- Film poster
- Directed by: Tom Van Avermaet
- Written by: Tom Van Avermaet
- Produced by: Ellen De Waele
- Starring: Matthias Schoenaerts
- Cinematography: Stijn Van Der Veken
- Edited by: Dieter Diependaele
- Music by: Raf Keunen
- Distributed by: ShortsHD
- Release dates: 4 June 2012 (France); 9 October 2012 (Belgium);
- Running time: 20 minutes
- Country: Belgium
- Language: Dutch

= Death of a Shadow =

2012 short film

Death of a Shadow (Dood van een Schaduw) is a 2012 Belgian fantasy short film written and directed by Tom Van Avermaet, starring Matthias Schoenaerts. On 10 January 2013, it was nominated for the 2012 Academy Award for Best Live Action Short Film.

After being nominated for an Oscar, the film was released along with all the other 15 Oscar-nominated short films in theaters by ShortsHD.

==Synopsis==
The shadow of Nathan Rijckx, a Belgian soldier who died in World War I, is captured by a collector. He is offered the chance to live again if he captures the shadows of 10,000 other people instead. He thinks nothing of his job at first. Simply find the name, pick the death, and capture the shadow when they die. Between his job, he touches the nails in his own shadow to remember what it was like right when he died.

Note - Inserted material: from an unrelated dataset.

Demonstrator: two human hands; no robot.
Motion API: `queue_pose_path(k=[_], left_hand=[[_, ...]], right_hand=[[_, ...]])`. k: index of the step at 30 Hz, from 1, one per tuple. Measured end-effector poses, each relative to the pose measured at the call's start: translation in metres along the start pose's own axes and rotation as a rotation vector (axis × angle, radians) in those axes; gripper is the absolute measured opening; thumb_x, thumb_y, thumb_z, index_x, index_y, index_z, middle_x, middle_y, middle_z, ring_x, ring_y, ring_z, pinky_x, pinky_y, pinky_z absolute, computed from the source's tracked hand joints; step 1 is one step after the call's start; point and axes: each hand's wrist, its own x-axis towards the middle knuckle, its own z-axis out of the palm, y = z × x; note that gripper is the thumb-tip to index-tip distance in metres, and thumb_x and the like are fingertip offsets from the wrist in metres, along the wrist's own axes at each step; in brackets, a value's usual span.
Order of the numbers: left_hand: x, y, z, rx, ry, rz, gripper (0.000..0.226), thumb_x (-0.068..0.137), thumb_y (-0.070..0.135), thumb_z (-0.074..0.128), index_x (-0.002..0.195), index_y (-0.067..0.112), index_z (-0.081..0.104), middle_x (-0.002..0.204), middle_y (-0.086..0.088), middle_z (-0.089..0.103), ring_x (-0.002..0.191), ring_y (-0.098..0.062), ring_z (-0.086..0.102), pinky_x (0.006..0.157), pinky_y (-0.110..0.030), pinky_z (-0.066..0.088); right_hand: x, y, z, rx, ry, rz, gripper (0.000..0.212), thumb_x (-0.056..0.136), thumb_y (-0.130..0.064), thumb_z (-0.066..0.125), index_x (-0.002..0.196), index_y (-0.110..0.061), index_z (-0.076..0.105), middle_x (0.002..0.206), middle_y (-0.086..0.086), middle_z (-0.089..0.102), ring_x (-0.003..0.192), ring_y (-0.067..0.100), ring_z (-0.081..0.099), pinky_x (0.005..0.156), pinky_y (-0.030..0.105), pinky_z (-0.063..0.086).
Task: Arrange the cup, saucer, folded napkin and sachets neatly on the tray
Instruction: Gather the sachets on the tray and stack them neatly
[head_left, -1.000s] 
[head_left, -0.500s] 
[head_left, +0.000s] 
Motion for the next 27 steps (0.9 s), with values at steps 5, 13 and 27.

He remembers the woman Sarah Winters, who helped him right before his death, and how he was in love with her, and his mission is given new purpose.

When he is called to capture the shadow of Thomas Belcourt, he sees that Sarah is in love with another soldier by the name of Daniel Hainaut. He grows furious with jealousy and sees that he only has to capture one more shadow before he can finally be relieved. As part of his job, Nathan can pick who he wants to capture the shadow of. He goes through every Daniel Hainaut until he finds the right one, who was shot to death by a firing squad in 1917. Nathan does his job and is allowed to live again. He can pick any time period he wants after his death, but after the first hour of life the doors to the collection will be forever closed to him.

Nathan goes to the time right after Daniel's death and feels as if he is going to spend the rest of his new life with Sarah again. She sees his uniform and assumes that it is Daniel. When Nathan turns around, she doesn't recognize him and becomes distraught. Her maid apologizes to Nathan, explaining the situation and saying that dead soldiers don't come back to life.

Just before the doors to the shadow collection close, Nathan slips back in and pulls the nails out of Daniel's shadow to allow him to live again. The rule is one shadow for another, and so Nathan is killed in Daniel's place. When Sarah finally dies of old age, her shadow is put next to Nathan's.

==Principal cast==
- Matthias Schoenaerts as Nathan Rijckx
- Laura Verlinden as Sarah Winters
- Peter Van Den Eede as the shadow collector
- Benjamin Ramon as Daniel Hainaut

==Reception==
In 2012, the film screened at 11 festivals in 6 countries, winning three awards, before being nominated for an Academy Award at the beginning of 2013. It premiered at the Le Court En Dit Long festival in Paris, France, on June 4, 2012.

On September 16, 2012, the LA Shorts Fest in Los Angeles awarded it the Best Of The Fest award, which made the film an Oscar Qualifier. In October it won the International Competition - Winner: Best European Short/EFA Award at the 57th Seminci - Valladolid International Film Festival (Spain), which also means that the film is nominated for the European Film Awards of 2013. The same month, at the 3rd Fantastique semaine du cinéma (Nice, France), it won the Audience Award.